Work instructions >> Could you copy every line of the data that contains "each"?

Exercise material >>
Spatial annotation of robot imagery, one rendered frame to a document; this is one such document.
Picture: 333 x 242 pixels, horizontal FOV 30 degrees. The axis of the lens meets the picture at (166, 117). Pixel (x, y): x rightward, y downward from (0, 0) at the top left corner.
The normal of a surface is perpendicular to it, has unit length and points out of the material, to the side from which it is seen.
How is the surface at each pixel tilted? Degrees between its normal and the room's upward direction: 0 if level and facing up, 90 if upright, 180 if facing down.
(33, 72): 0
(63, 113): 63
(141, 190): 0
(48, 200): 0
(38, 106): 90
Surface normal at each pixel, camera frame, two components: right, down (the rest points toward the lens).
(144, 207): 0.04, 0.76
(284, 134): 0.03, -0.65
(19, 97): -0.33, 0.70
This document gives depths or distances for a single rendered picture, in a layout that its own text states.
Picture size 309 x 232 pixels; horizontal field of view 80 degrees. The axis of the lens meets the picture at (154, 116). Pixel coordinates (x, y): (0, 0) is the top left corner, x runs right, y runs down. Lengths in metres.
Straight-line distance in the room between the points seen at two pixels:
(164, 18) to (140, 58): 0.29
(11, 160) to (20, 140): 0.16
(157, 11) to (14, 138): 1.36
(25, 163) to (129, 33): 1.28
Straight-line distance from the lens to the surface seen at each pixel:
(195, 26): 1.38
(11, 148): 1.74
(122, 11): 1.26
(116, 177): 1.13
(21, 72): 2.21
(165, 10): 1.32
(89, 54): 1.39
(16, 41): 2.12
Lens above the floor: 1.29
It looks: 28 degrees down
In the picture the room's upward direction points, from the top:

Response >>
How is the surface at each pixel tilted? Degrees between its normal and the room's upward direction: 0 if level and facing up, 90 if upright, 180 if facing down.
Surface normal at each pixel, camera frame, two components: right, down (the rest points toward the lens).
Straight-line distance from the lens to the surface seen at each pixel:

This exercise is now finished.